7 News anchor Jeff Nelson looks at the north country's hip-hop scene.

Years ago, north country hip-hop was an invisible force. 

Rappers and producers penning rhymes and producing beats out of home studios, with few avenues to bring their art to listeners. 

But then, around 2014, something happened. Hip-hop started coming together to -- as they put it -- holdown upstate. 

This is a story "From the Scene."

"You don't have to be from the Bronx or Brooklyn or wherever," rapper "Fyne Print" Williams said. "You can be from no man's land and still let 'em know hip-hop exists here and it's strong."

It's freestyle Sunday at Club 9 in Watertown.

No microphones. No agenda.

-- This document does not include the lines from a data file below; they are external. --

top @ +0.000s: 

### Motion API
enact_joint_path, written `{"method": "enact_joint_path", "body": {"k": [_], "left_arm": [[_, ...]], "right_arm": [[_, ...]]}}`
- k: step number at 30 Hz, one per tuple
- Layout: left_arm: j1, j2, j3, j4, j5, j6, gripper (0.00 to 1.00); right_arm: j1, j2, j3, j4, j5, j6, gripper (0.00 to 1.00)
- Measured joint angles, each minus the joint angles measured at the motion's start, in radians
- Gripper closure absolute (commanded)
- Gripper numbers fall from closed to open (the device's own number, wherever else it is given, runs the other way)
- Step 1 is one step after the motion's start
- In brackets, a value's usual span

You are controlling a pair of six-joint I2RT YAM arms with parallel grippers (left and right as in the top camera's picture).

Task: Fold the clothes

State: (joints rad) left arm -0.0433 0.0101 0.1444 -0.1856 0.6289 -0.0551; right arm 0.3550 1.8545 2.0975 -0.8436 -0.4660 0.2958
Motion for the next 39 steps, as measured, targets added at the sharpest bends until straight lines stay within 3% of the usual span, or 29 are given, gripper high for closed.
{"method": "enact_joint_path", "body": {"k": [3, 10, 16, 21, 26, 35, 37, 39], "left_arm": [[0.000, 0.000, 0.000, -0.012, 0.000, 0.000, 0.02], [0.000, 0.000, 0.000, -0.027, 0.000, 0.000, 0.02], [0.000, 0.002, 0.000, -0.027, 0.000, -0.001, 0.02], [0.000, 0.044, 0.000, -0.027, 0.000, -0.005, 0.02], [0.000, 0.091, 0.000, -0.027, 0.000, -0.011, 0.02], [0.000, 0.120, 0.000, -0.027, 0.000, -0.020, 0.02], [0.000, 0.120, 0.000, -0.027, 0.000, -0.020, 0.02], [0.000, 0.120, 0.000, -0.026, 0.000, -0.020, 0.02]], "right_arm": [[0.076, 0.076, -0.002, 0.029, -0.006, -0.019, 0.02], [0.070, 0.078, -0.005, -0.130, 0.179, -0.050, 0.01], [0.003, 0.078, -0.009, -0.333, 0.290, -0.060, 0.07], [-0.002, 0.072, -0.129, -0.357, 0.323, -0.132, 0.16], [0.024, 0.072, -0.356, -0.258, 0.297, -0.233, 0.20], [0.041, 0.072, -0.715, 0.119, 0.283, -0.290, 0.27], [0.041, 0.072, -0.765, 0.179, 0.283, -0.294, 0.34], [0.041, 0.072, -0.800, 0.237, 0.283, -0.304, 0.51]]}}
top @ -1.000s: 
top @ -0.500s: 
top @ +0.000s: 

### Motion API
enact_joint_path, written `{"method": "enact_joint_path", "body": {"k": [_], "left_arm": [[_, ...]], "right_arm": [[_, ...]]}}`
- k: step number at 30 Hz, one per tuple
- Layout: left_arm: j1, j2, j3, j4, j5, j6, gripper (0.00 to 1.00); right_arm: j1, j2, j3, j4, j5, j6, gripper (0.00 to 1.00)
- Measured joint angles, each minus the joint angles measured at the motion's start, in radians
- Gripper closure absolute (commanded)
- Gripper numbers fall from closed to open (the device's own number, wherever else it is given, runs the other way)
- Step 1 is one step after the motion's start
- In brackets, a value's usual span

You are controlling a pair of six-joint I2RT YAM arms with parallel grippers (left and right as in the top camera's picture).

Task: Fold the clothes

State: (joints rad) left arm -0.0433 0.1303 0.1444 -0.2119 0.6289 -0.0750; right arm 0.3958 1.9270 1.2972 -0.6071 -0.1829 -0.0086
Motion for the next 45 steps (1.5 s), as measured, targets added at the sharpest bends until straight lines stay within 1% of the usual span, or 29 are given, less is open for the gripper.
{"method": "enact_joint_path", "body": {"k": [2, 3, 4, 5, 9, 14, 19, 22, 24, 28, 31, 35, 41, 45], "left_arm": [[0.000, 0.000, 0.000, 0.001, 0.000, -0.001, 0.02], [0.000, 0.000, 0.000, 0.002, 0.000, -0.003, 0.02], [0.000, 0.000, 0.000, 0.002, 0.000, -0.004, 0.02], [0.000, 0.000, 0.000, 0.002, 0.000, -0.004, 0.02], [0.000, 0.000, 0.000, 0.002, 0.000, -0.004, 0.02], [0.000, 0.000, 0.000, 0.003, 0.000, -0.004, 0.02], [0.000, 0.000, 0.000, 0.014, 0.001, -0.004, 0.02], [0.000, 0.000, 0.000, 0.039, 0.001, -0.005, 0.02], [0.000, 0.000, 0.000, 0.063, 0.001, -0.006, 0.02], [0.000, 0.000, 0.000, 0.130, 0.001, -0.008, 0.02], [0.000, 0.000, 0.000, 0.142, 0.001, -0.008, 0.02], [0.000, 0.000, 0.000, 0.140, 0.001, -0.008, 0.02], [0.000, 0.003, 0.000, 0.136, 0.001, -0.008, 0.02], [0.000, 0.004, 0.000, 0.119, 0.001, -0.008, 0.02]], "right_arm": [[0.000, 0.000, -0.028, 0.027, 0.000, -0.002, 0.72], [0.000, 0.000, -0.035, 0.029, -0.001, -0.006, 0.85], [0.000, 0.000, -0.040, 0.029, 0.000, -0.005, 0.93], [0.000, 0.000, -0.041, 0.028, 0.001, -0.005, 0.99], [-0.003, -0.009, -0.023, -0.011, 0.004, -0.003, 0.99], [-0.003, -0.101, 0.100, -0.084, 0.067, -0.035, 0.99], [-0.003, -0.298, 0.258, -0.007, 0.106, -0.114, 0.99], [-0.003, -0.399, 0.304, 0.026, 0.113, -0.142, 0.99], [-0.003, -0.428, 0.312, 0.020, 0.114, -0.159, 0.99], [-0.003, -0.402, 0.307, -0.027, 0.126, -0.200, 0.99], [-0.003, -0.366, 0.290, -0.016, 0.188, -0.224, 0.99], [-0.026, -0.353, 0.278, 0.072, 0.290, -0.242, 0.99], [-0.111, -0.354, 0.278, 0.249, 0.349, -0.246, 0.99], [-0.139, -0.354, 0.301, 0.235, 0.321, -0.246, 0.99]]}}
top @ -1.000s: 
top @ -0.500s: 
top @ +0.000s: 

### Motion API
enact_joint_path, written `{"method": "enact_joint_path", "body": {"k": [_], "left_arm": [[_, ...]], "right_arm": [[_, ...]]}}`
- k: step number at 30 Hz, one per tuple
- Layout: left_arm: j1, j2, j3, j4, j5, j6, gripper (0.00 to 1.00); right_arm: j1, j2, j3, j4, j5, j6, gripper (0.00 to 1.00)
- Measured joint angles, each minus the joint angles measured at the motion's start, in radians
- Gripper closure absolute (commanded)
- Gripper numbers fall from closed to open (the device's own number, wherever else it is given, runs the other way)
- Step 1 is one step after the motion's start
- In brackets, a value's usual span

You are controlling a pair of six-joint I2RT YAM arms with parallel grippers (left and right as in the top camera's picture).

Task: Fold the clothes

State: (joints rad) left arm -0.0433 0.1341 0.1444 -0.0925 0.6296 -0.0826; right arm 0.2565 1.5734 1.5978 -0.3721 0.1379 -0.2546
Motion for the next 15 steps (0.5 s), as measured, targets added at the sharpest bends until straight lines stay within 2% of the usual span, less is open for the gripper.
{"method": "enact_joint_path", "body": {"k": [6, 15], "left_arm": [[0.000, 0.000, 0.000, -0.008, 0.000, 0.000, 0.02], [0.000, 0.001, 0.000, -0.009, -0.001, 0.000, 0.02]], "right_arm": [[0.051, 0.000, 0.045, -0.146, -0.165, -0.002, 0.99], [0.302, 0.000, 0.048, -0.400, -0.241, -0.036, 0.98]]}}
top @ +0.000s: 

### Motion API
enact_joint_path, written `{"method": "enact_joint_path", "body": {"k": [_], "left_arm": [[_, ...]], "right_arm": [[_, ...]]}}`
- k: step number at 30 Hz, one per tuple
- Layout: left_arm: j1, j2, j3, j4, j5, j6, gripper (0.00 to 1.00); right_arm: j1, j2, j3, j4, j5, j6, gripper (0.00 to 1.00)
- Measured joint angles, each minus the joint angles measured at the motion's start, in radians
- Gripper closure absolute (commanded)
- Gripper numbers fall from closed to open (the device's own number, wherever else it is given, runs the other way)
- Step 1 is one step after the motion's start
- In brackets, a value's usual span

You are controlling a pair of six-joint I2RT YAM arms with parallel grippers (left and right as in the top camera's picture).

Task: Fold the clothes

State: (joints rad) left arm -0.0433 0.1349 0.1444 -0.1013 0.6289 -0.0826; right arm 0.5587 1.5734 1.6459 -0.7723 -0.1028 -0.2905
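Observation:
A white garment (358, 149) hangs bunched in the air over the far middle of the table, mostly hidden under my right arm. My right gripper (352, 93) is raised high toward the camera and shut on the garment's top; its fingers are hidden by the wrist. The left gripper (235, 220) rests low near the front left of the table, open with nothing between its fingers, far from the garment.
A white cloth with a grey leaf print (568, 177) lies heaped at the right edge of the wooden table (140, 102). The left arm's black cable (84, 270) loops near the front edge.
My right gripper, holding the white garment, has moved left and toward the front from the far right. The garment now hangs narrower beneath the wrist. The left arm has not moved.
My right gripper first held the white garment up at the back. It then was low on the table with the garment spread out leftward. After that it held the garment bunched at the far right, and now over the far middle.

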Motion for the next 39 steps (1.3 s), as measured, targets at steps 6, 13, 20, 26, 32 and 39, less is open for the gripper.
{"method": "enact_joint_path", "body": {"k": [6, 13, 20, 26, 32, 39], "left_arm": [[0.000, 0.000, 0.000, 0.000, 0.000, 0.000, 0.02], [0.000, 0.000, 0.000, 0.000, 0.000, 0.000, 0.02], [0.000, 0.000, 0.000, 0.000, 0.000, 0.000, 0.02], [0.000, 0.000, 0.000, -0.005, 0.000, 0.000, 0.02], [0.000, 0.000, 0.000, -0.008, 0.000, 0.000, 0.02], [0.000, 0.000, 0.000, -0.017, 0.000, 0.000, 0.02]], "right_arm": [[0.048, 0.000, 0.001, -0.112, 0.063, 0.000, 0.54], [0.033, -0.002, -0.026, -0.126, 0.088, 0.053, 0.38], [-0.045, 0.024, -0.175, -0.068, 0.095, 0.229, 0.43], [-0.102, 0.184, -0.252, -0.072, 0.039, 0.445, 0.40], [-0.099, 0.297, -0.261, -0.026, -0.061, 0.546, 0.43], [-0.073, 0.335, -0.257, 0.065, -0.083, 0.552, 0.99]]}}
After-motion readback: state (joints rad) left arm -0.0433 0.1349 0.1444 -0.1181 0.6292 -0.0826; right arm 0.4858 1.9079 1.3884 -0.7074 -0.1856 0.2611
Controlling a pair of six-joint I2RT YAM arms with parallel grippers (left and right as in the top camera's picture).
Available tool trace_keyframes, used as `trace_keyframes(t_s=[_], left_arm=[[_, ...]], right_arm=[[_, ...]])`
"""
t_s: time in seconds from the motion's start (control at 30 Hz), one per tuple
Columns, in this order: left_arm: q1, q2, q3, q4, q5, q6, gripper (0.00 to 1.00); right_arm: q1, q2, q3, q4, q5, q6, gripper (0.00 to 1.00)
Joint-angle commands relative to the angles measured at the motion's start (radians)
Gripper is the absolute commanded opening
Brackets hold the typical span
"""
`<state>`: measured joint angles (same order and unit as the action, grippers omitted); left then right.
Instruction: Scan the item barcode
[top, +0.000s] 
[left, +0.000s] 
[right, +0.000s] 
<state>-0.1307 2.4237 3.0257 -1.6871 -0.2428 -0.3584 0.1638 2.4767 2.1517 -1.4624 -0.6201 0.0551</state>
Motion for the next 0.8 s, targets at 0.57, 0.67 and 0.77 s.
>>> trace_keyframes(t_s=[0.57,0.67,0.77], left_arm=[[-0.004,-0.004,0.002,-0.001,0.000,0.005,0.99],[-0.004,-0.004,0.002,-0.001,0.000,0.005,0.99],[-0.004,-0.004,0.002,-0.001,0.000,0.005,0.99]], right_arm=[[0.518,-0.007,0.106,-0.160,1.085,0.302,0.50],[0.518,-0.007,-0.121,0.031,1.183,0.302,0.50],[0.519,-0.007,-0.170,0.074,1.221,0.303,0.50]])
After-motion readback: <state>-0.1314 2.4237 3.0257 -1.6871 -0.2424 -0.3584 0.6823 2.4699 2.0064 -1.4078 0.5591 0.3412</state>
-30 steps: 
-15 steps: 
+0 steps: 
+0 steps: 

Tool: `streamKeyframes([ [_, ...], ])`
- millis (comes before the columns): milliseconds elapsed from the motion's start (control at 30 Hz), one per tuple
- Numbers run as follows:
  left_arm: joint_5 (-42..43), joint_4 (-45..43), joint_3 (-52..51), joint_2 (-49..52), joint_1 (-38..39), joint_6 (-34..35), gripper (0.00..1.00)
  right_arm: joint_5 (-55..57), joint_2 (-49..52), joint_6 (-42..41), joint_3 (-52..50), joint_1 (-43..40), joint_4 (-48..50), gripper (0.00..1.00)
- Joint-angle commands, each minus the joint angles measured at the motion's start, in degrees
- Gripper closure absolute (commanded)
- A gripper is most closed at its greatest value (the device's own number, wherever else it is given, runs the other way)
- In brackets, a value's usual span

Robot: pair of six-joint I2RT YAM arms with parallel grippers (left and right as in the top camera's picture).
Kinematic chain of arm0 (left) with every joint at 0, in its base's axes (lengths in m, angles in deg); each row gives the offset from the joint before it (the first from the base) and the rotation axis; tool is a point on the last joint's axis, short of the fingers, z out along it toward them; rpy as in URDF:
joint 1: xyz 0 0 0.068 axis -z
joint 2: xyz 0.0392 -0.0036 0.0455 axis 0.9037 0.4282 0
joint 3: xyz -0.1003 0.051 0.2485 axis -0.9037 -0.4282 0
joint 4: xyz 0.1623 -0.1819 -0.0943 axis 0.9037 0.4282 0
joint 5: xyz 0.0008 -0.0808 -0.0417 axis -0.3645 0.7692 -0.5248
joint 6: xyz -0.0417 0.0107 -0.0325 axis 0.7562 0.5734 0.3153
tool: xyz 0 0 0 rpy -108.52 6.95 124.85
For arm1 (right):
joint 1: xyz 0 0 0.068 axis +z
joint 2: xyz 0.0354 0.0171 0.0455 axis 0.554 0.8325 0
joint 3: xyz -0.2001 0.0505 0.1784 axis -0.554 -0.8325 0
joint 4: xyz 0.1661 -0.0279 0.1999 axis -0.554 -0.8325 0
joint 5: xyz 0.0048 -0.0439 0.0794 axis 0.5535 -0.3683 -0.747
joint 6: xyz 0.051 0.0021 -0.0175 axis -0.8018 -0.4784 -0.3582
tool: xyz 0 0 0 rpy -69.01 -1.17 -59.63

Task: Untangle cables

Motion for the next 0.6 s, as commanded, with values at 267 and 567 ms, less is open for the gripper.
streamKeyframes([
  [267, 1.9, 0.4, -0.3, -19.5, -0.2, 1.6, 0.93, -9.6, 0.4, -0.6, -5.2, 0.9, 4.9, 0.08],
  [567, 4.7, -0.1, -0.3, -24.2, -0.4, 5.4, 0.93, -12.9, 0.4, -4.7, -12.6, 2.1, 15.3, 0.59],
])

It's simply for the love of music.

"Somebody's always gonna spit a verse," Williams said. "Mykel, he'll rap all day for you."

That's Mykel "Quince" Myrick. Freestyle Sundays are just part of his larger mission to make hip-hop a north country mainstay.

"Because I noticed there was an underlying current of hip-hop that did exist in Watertown.

Quince came to the area in 2012 and soon after started booking his group onto local shows.

But back then, he noticed a trend.

"We were getting stuck with rock acts, so I just wanted to change the crowd a little bit, you know what I mean? Try and start a hip-hop scene, because I didn't see one."

So Quince assembled a collective of rappers, producers and artists under the banner Holdown Upstate.

"Holdown Upstate is a massive movement, gaining momentum ever day," Jonathan Huntsman said.

Huntsman is known as Ill Theory, owner of Public Knowledge Records, a little studio where the rules are simple: work hard, work often and do it yourself.

"We don't need a record deal, we've got everything covered," he said.

"We can record it, we can come in and kick back and forth ideas, things like that," Quince said.

Now, this small collective is on a roll, constantly releasing new music, throwing live shows and cranking out music videos.

It's rare to find musicians so motivated, relentless in promotion and passion. 
And little by little, north country hip-hop is strengthening its foothold.

"Everything's gotta be positive or else it stops, or else you're going backwards," Quince said. "Just trust in the process, trust in the work and that hard work pays off. 

You can watch and read the next "From the Scene" journal entry on Thursday. It will air on 7 News This Evening at 6 p.m. and again Friday morning.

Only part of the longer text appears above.